> [PROBLEM TO SOLVE]:
Write out the line with "answer like [339,60]." and every later line through the end of the data below, exactly as given, with no pictures in the copy.

(Extracted data entries)
────────

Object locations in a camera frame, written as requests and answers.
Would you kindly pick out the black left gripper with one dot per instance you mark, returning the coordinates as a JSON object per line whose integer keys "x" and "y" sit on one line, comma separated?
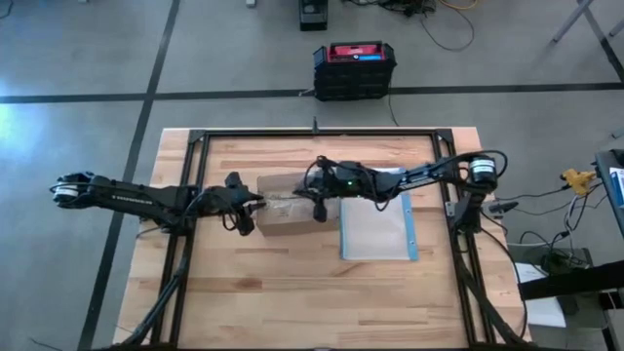
{"x": 219, "y": 200}

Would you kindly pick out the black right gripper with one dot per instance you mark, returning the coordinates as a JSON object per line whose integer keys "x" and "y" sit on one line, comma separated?
{"x": 349, "y": 180}

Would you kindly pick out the brown cardboard box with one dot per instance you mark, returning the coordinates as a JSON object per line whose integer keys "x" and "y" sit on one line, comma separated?
{"x": 287, "y": 222}

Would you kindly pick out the white mesh bag blue trim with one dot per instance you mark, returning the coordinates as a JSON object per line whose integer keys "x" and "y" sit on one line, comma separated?
{"x": 375, "y": 229}

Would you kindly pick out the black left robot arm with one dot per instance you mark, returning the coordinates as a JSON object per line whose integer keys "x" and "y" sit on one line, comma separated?
{"x": 136, "y": 195}

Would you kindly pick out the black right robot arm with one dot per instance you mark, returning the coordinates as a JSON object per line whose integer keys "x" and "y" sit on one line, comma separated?
{"x": 429, "y": 178}

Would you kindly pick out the black red power station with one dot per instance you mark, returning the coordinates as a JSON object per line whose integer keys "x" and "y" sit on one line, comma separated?
{"x": 353, "y": 73}

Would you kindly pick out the small black floor box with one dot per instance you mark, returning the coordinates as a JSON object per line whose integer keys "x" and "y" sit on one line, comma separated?
{"x": 313, "y": 17}

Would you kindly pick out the black grey clamp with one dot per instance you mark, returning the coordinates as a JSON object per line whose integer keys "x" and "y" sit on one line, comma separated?
{"x": 502, "y": 206}

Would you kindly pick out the black power adapter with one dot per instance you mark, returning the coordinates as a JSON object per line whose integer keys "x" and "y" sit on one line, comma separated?
{"x": 558, "y": 262}

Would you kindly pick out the white paper sheet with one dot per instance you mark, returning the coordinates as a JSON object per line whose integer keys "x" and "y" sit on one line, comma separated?
{"x": 541, "y": 307}

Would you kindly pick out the yellow power plug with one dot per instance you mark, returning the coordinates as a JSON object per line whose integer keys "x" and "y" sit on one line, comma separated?
{"x": 577, "y": 180}

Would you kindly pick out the black flat bar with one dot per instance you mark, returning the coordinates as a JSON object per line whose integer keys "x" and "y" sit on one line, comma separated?
{"x": 570, "y": 283}

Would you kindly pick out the dark side table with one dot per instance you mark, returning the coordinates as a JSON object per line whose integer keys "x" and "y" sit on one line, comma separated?
{"x": 604, "y": 185}

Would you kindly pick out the blue box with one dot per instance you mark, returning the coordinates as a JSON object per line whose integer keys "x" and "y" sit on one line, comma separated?
{"x": 618, "y": 187}

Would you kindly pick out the grey table leg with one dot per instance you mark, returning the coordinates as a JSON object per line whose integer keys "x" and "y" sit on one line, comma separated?
{"x": 617, "y": 27}
{"x": 573, "y": 20}

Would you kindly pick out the black aluminium table frame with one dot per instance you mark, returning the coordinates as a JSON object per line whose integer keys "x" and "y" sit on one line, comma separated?
{"x": 317, "y": 132}

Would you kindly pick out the short black post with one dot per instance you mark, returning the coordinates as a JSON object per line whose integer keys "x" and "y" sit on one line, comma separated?
{"x": 315, "y": 126}

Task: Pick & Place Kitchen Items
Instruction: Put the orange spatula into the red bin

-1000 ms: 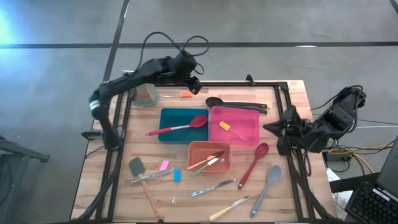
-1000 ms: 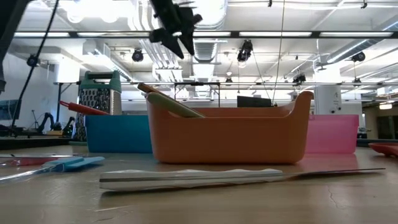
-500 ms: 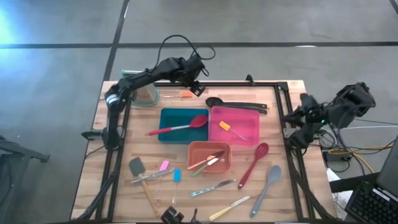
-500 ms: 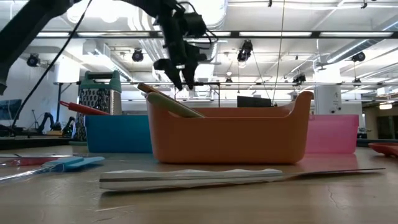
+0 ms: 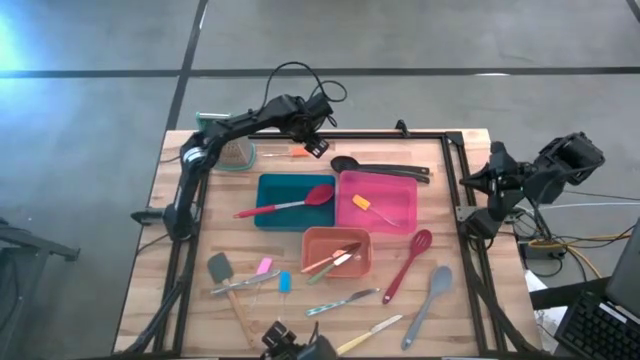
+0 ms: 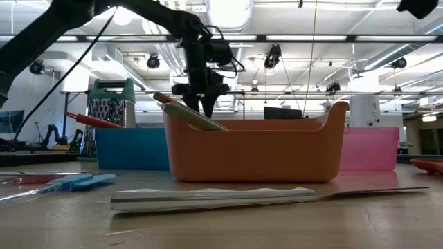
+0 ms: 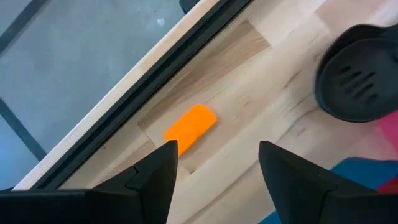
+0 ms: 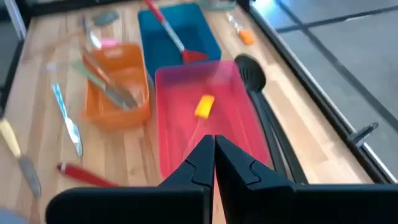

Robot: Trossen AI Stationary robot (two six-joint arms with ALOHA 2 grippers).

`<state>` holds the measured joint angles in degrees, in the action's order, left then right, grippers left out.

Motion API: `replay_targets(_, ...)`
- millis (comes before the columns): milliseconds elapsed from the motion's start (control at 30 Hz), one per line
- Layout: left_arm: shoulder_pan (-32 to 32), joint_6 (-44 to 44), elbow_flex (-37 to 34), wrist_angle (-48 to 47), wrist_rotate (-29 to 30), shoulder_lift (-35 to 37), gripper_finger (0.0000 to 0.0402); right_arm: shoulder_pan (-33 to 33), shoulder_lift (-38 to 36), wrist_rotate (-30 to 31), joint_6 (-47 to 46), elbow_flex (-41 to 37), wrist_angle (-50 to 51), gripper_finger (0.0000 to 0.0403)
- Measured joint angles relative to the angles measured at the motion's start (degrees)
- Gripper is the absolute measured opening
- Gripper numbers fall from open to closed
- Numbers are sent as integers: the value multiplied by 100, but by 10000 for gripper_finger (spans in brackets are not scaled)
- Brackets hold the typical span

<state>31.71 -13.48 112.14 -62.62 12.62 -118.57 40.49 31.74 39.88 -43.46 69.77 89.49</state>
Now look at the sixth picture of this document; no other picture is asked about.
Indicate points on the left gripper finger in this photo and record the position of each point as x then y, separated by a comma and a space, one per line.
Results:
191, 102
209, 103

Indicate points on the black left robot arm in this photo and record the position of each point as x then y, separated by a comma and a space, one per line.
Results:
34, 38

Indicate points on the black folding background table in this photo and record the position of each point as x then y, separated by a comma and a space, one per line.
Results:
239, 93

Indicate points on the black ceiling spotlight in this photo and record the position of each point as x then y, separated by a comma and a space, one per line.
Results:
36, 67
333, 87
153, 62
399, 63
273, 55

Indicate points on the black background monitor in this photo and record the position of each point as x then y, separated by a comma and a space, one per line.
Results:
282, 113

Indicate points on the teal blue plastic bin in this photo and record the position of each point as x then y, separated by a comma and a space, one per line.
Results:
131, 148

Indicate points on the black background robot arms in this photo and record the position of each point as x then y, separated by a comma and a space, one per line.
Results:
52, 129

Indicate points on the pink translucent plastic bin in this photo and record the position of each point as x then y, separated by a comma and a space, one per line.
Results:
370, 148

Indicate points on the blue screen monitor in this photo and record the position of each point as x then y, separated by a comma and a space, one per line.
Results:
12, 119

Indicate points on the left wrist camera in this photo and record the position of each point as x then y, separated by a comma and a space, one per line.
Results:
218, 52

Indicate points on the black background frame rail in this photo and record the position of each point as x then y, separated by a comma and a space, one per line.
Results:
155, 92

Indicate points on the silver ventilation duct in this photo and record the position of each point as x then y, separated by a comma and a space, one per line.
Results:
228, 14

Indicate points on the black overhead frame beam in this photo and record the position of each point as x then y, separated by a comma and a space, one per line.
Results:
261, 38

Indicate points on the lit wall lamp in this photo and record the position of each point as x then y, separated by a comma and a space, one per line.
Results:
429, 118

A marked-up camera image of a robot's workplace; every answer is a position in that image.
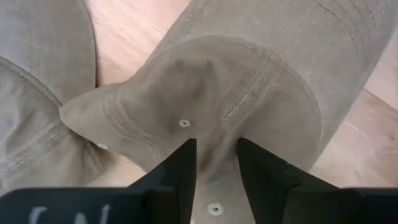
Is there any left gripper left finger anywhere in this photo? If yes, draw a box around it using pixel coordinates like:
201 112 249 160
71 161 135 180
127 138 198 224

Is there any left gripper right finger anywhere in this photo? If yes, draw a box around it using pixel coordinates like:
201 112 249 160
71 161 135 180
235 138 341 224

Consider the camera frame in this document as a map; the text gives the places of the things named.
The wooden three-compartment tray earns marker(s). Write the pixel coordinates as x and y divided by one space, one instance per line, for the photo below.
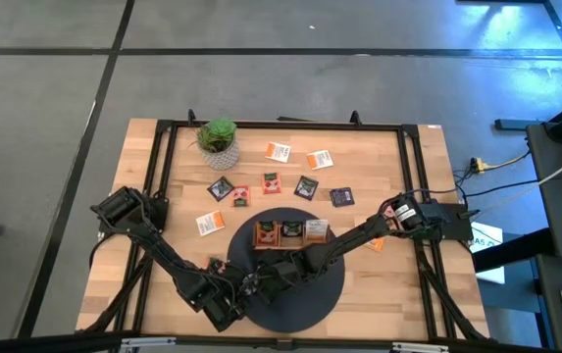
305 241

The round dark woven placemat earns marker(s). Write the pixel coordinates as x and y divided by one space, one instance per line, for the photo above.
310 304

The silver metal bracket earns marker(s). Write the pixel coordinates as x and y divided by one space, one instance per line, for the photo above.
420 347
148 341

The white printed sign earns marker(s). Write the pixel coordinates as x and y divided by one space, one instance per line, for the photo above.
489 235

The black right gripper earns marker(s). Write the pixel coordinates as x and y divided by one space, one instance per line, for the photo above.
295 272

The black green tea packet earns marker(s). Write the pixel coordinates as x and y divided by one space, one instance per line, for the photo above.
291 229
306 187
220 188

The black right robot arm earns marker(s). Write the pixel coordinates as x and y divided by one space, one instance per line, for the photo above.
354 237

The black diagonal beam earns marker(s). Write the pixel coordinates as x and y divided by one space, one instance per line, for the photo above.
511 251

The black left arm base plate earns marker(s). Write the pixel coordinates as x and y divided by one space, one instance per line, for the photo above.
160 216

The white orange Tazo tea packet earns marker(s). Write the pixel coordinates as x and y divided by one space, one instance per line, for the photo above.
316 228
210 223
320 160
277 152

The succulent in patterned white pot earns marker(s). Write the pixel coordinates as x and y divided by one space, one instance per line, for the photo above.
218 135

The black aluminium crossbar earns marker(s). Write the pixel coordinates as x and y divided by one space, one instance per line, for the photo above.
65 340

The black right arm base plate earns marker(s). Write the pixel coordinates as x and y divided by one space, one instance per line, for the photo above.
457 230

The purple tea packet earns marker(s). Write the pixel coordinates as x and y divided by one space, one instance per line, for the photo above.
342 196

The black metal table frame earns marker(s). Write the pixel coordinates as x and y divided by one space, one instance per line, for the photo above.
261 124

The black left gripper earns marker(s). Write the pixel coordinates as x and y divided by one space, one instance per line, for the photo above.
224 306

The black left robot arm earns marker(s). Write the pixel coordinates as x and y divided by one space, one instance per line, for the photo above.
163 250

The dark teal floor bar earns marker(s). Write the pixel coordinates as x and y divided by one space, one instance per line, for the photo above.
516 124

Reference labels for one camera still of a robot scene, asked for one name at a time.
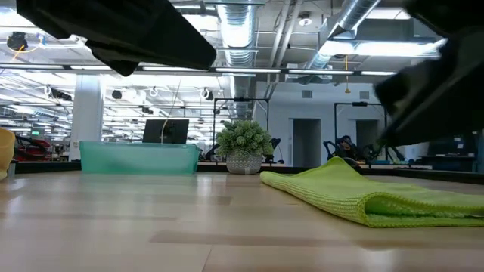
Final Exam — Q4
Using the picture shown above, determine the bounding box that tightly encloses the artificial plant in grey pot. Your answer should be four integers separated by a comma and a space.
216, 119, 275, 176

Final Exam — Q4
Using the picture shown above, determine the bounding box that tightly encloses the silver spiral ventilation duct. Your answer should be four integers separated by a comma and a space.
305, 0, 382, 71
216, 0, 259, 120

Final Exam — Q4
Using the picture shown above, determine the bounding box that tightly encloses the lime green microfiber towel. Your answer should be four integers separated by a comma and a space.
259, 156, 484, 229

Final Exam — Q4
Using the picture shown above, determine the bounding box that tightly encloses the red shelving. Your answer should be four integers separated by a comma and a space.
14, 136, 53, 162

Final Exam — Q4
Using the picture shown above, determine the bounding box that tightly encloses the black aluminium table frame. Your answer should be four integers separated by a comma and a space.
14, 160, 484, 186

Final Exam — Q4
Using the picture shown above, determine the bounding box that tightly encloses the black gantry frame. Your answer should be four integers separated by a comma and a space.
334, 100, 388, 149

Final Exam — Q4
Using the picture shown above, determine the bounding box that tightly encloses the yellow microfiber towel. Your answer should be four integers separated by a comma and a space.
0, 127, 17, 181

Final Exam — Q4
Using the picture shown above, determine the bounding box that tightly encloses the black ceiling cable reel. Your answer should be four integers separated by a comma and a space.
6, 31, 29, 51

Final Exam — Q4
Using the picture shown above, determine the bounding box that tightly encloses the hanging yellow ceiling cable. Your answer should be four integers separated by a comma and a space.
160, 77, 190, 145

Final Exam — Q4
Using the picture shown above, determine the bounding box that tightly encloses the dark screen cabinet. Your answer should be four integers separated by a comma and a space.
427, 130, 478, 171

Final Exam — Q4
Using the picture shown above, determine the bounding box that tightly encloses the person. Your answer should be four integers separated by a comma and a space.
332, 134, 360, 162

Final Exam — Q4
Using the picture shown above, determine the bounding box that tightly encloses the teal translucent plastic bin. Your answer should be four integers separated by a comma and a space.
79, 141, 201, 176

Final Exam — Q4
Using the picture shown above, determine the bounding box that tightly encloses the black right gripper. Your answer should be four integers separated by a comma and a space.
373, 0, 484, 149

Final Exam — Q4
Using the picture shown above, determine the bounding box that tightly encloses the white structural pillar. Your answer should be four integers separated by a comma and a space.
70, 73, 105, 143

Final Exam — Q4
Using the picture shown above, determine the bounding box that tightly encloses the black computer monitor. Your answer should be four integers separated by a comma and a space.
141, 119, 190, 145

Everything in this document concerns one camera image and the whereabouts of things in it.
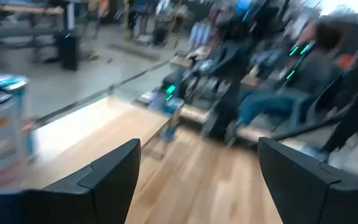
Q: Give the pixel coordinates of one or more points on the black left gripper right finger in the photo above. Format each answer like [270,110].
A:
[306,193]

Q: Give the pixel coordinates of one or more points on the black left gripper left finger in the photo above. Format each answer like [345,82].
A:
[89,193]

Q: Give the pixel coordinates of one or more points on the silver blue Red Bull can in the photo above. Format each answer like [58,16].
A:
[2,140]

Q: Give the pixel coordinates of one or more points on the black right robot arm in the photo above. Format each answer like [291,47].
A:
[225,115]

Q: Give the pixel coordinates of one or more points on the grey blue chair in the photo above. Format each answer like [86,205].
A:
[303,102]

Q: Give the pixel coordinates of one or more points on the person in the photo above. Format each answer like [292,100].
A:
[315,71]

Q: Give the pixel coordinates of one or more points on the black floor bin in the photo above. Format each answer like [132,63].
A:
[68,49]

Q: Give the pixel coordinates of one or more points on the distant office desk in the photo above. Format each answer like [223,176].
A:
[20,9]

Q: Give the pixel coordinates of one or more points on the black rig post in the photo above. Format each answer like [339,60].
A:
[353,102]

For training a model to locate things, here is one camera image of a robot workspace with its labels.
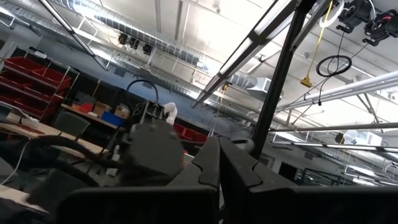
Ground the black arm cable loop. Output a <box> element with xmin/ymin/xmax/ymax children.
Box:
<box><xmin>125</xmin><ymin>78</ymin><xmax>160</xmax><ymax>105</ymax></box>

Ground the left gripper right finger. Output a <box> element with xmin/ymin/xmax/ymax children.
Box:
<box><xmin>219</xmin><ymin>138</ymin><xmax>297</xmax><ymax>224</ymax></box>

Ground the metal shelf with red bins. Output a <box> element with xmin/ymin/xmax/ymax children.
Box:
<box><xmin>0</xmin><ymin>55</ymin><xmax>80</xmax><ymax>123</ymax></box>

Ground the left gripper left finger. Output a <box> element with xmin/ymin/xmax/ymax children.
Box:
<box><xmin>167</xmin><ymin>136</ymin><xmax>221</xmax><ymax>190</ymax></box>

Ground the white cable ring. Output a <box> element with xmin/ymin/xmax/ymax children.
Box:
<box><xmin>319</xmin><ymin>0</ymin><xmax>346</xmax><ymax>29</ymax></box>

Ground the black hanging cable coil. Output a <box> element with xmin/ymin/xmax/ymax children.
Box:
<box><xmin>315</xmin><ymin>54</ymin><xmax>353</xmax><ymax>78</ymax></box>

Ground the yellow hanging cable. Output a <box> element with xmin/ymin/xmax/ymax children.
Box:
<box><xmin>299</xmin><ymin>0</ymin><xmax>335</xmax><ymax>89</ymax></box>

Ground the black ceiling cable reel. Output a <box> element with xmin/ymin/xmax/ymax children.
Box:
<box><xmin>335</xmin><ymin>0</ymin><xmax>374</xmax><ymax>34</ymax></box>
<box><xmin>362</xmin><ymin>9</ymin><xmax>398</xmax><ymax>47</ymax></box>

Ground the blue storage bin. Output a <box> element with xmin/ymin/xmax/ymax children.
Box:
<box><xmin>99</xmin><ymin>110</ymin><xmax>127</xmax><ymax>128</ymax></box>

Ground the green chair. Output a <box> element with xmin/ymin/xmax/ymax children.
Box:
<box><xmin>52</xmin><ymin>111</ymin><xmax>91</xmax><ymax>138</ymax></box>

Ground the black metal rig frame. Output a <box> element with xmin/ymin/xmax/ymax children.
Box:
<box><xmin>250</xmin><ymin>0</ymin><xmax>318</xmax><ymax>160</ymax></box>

────────

> [TASK ANSWER]:
Q: Give the pixel coordinates of one or more points on the black rig post in the photo above. Format each answer like [339,60].
A:
[353,102]

For training a model to locate things, here is one camera image of a robot workspace with its labels.
Ground the black arm cable loop. Output a <box> element with xmin/ymin/xmax/ymax children.
Box:
<box><xmin>125</xmin><ymin>78</ymin><xmax>160</xmax><ymax>105</ymax></box>

Ground the left gripper right finger. Output a <box> element with xmin/ymin/xmax/ymax children.
Box:
<box><xmin>219</xmin><ymin>138</ymin><xmax>297</xmax><ymax>224</ymax></box>

Ground the metal shelf with red bins. Output a <box> element with xmin/ymin/xmax/ymax children.
Box:
<box><xmin>0</xmin><ymin>55</ymin><xmax>80</xmax><ymax>123</ymax></box>

Ground the left gripper left finger. Output a <box> element with xmin/ymin/xmax/ymax children.
Box:
<box><xmin>167</xmin><ymin>136</ymin><xmax>221</xmax><ymax>190</ymax></box>

Ground the white cable ring. Output a <box> element with xmin/ymin/xmax/ymax children.
Box:
<box><xmin>319</xmin><ymin>0</ymin><xmax>346</xmax><ymax>29</ymax></box>

Ground the black hanging cable coil. Output a <box> element with xmin/ymin/xmax/ymax children.
Box:
<box><xmin>315</xmin><ymin>54</ymin><xmax>353</xmax><ymax>78</ymax></box>

Ground the yellow hanging cable. Output a <box> element with xmin/ymin/xmax/ymax children.
Box:
<box><xmin>299</xmin><ymin>0</ymin><xmax>335</xmax><ymax>89</ymax></box>

Ground the black ceiling cable reel. Output a <box> element with xmin/ymin/xmax/ymax children.
Box:
<box><xmin>335</xmin><ymin>0</ymin><xmax>374</xmax><ymax>34</ymax></box>
<box><xmin>362</xmin><ymin>9</ymin><xmax>398</xmax><ymax>47</ymax></box>

Ground the blue storage bin. Output a <box> element with xmin/ymin/xmax/ymax children.
Box:
<box><xmin>99</xmin><ymin>110</ymin><xmax>127</xmax><ymax>128</ymax></box>

Ground the green chair. Output a <box> element with xmin/ymin/xmax/ymax children.
Box:
<box><xmin>52</xmin><ymin>111</ymin><xmax>91</xmax><ymax>138</ymax></box>

Ground the black metal rig frame. Output a <box> element with xmin/ymin/xmax/ymax children.
Box:
<box><xmin>250</xmin><ymin>0</ymin><xmax>318</xmax><ymax>160</ymax></box>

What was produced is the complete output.